SeaTunnelDataType is SeaTunnel's portable type system. It allows connectors to describe fields without coupling that description to Flink, Spark, JDBC, Avro, or a single database dialect.

Why a Dedicated Type System Is Necessary

SeaTunnel integrates many heterogeneous systems. A single job may read from one type system and write to another:

  • JDBC types
  • Kafka / Avro types
  • JSON payloads
  • file schemas
  • CDC metadata and row kinds

If SeaTunnel did not normalize these into its own model, every transform and sink would need engine-specific and connector-specific type logic.

The dedicated type system reduces that fragmentation.

Common Type Categories

SeaTunnel's type system needs to support more than primitive values.

Primitive Types

Typical primitive types include:

  • string
  • boolean
  • tinyint / smallint / int / bigint
  • float / double / decimal
  • bytes
  • date / time / timestamp / timestamp with timezone-style semantics where supported

Complex Types

The schema model also needs to support nested structures, especially for semi-structured data and CDC payloads:

  • array
  • map
  • row

These complex types matter because modern data integration pipelines rarely remain flat from end to end.

Schema Sources

In SeaTunnel, schema may come from more than one place.

Source-Discovered Schema

Some connectors can derive schema directly from the external system, such as:

  • relational databases
  • catalogs
  • metadata services

User-Declared Schema

Some systems do not expose a strong schema, or users may want to override or supplement it. In those cases, SeaTunnel supports user-defined schema configuration.

Related docs:

Propagated or Derived Schema

Transforms may preserve the incoming schema, reduce it, rename fields, or produce a new derived schema.

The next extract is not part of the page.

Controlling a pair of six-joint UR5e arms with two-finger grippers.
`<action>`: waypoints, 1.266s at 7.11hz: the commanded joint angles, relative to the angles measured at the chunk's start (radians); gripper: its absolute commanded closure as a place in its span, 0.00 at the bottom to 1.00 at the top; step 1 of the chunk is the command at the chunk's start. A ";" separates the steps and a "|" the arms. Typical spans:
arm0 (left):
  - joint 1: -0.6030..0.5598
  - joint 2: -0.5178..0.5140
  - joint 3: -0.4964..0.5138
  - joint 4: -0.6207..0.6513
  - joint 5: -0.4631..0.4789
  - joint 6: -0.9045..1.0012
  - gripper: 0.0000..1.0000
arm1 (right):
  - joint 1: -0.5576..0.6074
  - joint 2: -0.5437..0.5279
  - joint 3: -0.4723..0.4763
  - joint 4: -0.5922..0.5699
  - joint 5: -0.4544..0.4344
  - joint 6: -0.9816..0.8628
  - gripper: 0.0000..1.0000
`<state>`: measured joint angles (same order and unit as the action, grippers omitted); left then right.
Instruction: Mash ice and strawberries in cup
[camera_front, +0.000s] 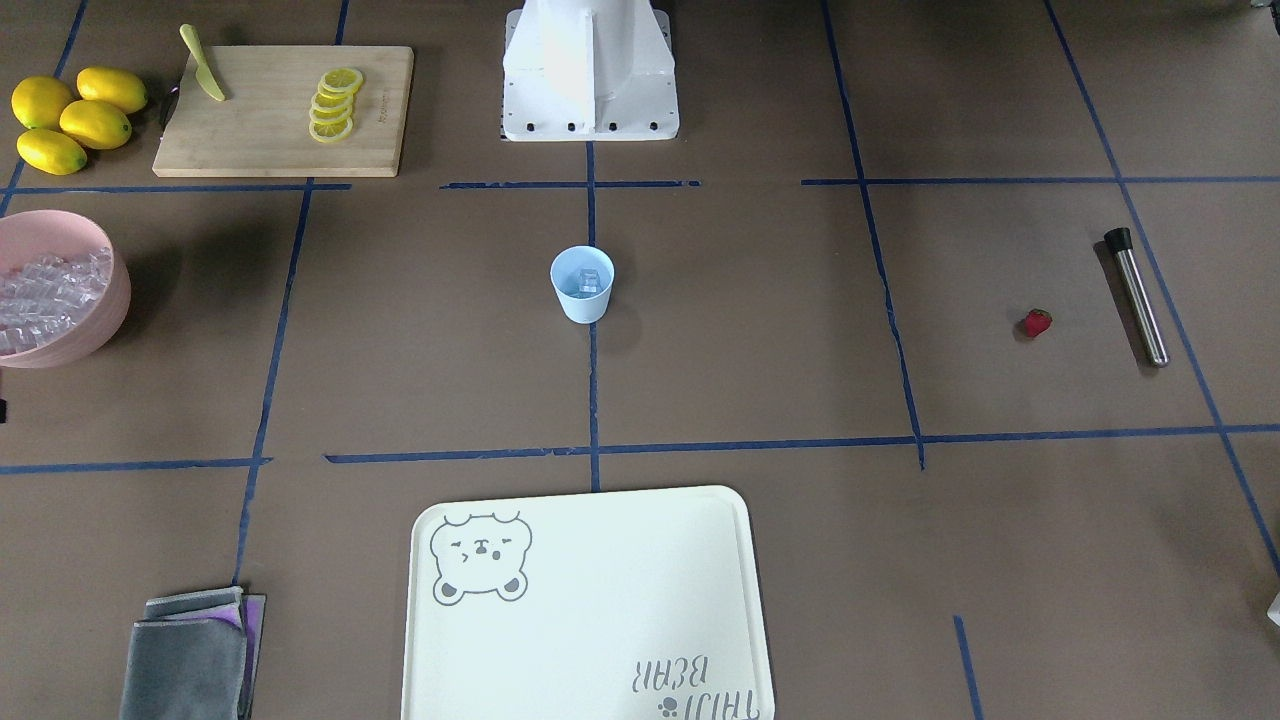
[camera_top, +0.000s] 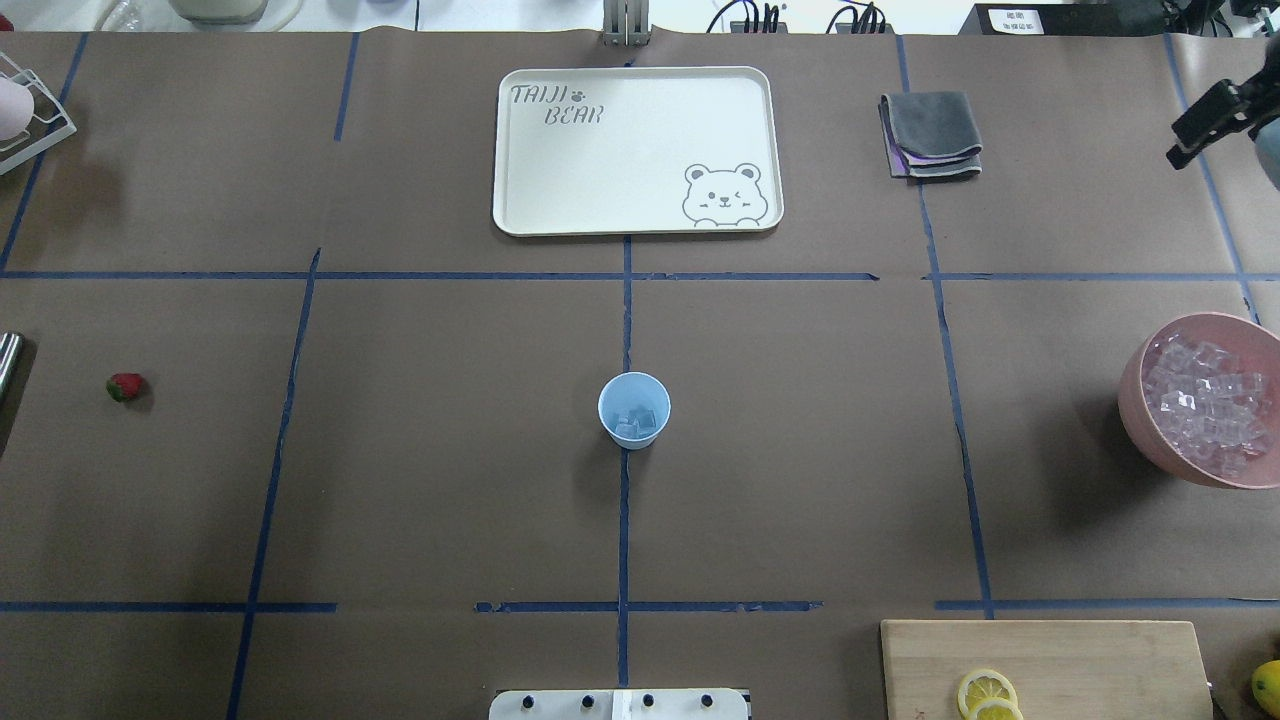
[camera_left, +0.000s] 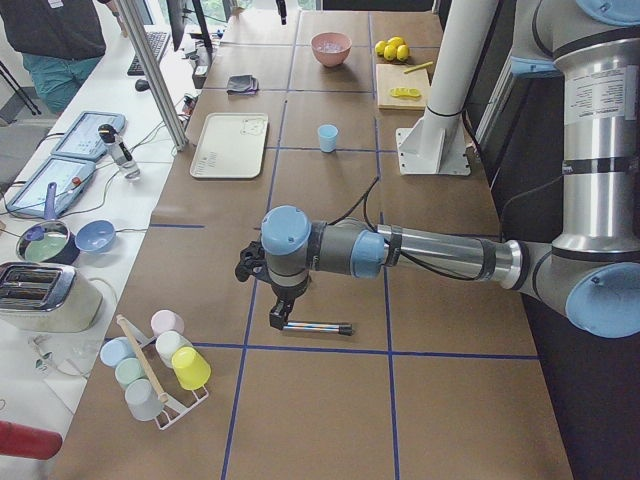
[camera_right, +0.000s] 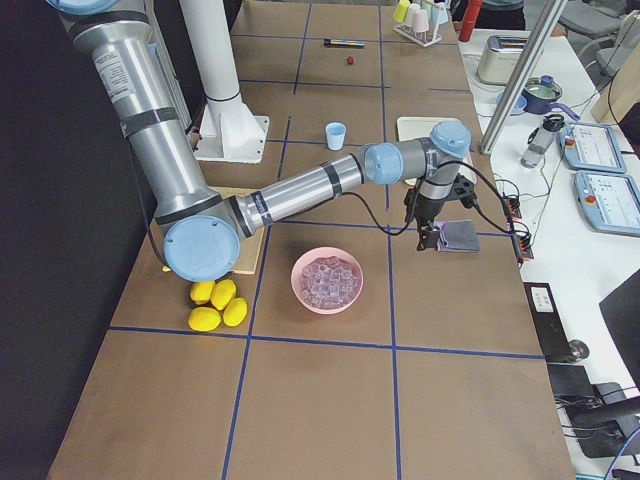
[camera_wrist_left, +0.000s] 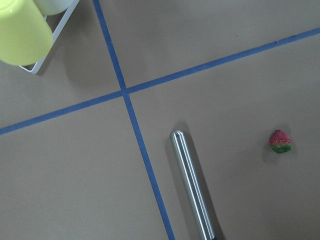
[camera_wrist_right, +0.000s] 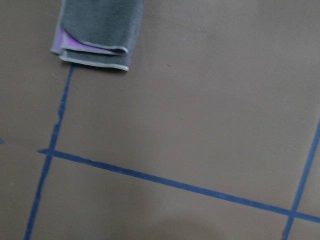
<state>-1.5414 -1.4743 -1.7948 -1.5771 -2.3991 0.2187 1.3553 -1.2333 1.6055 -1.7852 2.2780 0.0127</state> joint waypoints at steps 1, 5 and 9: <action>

This means schema is not just "loaded once". It is often part of the job's evolving logical contract.

Schema in Source, Transform, and Sink

Source Side

A source uses schema to define what downstream operators should expect.

Typical source-side uses:

  • producing CatalogTable
  • describing table identity
  • exposing multi-table metadata
  • mapping external types into SeaTunnelDataType

Transform Side

A transform may:

  • preserve schema
  • project a subset of fields
  • rename columns
  • derive new columns
  • map schema change events

In other words, transform logic is not only row-level logic. It is often schema logic too.

Sink Side

A sink uses schema to determine whether the incoming data can be written safely.

Typical sink-side checks:

  • field existence
  • type compatibility
  • primary key expectations
  • partitioning metadata
  • schema evolution behavior

Multi-Table and CDC Implications

Schema becomes especially important in two kinds of jobs.

Multi-Table Jobs

When a source emits multiple tables, SeaTunnel needs a strong table identity and schema model so that routing and sink application remain correct.

CDC Jobs

In CDC pipelines, schema is not static. The system may need to propagate schema changes at runtime, which is why schema handling is tightly connected to:

  • SchemaChangeEvent
  • checkpoint and recovery
  • sink-side compatibility logic

Related docs:

Type Mapping Boundaries

The hardest type-system problems usually happen at system boundaries.

High-risk areas include:

  • decimal precision and scale
  • timestamp semantics and timezone interpretation
  • nested row / map / array compatibility
  • binary representation
  • nullability assumptions

These are the places where "it compiled" does not guarantee "it is safe in production."

Schema Evolution

A useful schema system must support both stability and controlled change.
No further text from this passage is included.